Assignment —
Both the line below containing "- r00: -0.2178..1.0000" and the line containing "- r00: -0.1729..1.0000", along with every line between them, should be repeated exactly; no other line belongs in the answer.

Data shown —
□ □ □ □ □
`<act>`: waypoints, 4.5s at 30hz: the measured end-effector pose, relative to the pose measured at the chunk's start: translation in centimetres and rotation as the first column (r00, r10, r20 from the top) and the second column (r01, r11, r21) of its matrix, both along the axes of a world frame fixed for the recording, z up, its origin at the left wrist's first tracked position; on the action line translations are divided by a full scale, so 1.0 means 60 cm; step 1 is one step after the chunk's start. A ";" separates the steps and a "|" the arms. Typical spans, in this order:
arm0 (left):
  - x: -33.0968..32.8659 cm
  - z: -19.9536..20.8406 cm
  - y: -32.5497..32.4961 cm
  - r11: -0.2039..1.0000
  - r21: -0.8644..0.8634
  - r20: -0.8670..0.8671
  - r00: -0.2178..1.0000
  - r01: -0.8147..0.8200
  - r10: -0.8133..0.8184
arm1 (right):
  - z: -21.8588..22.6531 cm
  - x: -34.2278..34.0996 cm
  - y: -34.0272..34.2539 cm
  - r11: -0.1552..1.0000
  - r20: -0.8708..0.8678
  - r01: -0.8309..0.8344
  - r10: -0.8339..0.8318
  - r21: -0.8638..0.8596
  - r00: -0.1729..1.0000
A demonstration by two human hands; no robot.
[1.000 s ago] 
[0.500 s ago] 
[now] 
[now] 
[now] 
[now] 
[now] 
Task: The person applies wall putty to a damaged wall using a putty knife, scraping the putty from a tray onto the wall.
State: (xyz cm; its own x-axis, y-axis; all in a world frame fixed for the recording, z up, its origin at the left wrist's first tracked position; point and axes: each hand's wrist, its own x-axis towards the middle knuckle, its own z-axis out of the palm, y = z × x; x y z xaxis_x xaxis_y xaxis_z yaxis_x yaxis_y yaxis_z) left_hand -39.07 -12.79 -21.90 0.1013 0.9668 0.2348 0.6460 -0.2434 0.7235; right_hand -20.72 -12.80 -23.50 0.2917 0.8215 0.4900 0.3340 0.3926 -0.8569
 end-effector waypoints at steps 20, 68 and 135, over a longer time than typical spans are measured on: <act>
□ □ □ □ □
Written response —
  - r00: -0.2178..1.0000
  - r01: -0.8147..0.8200
  - r10: -0.8133..0.8184
arm1 (right):
  - z: -21.8588..22.6531 cm
  - x: -34.2278..34.0996 cm
  - y: -34.0272..34.2539 cm
  - r11: -0.1552..1.0000
  - r20: -0.8708..0.8678
  - r01: -0.8309..0.8344
  - r10: -0.8339..0.8318
  - r21: -0.8638..0.8596
  - r00: -0.1729..1.0000

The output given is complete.